Work item |
Find the line that contains "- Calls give". Repeat that line and all lines following it, exactly, through the end of the listing below.

Source data |
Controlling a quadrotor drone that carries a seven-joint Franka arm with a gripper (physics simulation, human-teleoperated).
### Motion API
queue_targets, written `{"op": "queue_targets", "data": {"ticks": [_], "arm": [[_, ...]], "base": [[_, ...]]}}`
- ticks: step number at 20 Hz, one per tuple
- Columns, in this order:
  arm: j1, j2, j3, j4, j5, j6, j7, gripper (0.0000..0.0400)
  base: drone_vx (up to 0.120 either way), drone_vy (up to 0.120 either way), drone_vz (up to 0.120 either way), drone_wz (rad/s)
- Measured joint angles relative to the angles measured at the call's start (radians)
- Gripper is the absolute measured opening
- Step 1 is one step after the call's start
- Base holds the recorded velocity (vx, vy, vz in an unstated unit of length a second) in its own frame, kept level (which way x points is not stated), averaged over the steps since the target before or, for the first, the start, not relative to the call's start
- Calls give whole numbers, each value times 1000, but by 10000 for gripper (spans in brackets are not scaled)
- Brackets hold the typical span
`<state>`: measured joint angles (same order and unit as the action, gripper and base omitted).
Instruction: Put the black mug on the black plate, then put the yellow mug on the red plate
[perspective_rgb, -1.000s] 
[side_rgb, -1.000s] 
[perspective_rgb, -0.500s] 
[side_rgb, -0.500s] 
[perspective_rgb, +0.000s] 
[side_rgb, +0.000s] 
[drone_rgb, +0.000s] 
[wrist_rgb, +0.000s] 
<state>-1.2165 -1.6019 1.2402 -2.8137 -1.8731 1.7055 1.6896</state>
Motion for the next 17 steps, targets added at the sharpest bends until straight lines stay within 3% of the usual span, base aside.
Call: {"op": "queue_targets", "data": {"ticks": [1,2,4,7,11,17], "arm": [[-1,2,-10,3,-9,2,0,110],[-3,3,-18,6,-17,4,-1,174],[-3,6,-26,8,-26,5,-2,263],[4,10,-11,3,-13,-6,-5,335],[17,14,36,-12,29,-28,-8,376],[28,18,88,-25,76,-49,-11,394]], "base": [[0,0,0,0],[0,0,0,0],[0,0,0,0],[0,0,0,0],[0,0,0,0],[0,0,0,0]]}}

Finished exercise |
- Calls give whole numbers, each value times 1000, but by 10000 for gripper (spans in brackets are not scaled)
- Brackets hold the typical span
`<state>`: measured joint angles (same order and unit as the action, gripper and base omitted).
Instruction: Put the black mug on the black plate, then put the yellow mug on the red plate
[perspective_rgb, -1.000s] 
[side_rgb, -1.000s] 
[perspective_rgb, -0.500s] 
[side_rgb, -0.500s] 
[perspective_rgb, +0.000s] 
[side_rgb, +0.000s] 
[drone_rgb, +0.000s] 
[wrist_rgb, +0.000s] 
<state>-1.2165 -1.6019 1.2402 -2.8137 -1.8731 1.7055 1.6896</state>
Motion for the next 17 steps, targets added at the sharpest bends until straight lines stay within 3% of the usual span, base aside.
Call: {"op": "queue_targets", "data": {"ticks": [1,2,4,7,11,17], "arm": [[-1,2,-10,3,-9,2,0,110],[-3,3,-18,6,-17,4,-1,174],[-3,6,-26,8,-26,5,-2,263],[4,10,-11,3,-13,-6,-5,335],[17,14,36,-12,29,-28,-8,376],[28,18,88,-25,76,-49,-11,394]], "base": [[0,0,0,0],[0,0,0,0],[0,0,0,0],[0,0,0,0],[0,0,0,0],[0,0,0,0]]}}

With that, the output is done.